• [About this task]: Starting with the line that has "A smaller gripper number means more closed" and finishing with the line that has "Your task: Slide", set down each line below exactly. Pictures are not copied.

• [Provided data]:
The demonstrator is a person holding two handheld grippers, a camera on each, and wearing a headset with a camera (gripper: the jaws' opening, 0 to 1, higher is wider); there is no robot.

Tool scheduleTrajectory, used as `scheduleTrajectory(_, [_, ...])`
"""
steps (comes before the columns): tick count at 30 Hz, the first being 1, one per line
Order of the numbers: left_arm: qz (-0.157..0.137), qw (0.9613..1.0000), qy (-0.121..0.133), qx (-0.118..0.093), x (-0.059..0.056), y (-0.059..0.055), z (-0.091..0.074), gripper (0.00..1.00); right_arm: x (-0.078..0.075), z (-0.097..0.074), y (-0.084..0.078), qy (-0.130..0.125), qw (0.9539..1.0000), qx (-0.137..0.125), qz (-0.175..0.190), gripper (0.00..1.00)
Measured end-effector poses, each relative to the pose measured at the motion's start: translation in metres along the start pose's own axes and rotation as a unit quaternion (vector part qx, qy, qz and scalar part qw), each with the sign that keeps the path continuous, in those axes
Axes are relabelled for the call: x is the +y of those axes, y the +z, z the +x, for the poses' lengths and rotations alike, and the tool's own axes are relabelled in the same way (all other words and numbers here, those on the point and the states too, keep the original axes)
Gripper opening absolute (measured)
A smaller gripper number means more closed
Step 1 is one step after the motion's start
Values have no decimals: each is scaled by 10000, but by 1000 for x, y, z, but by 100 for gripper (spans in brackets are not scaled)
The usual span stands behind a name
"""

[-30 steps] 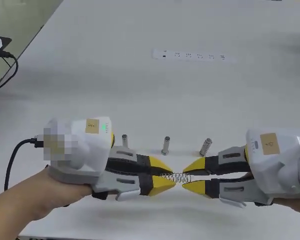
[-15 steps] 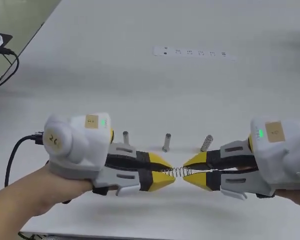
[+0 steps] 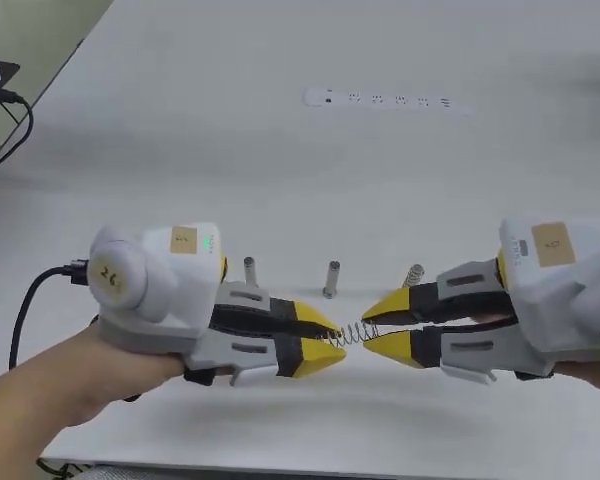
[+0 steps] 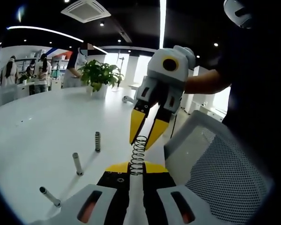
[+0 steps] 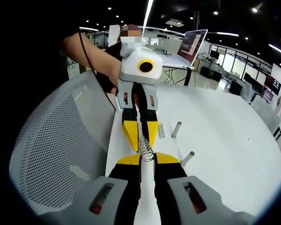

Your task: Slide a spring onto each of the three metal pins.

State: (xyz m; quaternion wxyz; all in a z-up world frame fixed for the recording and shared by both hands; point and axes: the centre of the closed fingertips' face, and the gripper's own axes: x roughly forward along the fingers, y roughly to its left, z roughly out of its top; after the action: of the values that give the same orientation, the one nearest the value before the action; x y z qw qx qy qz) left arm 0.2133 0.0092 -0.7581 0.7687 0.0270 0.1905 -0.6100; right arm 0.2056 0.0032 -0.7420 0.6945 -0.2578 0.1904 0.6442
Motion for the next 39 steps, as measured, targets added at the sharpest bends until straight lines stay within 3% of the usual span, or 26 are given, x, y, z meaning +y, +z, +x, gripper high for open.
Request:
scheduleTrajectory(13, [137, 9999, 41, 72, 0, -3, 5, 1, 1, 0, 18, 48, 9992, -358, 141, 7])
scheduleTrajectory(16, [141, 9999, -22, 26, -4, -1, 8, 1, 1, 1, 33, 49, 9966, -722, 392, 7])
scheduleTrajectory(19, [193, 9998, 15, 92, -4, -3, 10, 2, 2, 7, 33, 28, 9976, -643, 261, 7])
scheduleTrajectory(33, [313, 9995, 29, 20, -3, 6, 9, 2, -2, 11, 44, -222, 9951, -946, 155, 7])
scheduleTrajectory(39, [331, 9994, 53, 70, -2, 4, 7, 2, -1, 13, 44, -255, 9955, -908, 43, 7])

• [Output of the task]:
A smaller gripper number means more closed
Step 1 is one step after the motion's start
Values have no decimals: each is scaled by 10000, but by 1000 for x, y, z, but by 100 for gripper (spans in brackets are not scaled)
The usual span stands behind a name
"""

[-30 steps] 
[-15 steps] 
[+0 steps] 
[+0 steps] 
[+0 steps] 

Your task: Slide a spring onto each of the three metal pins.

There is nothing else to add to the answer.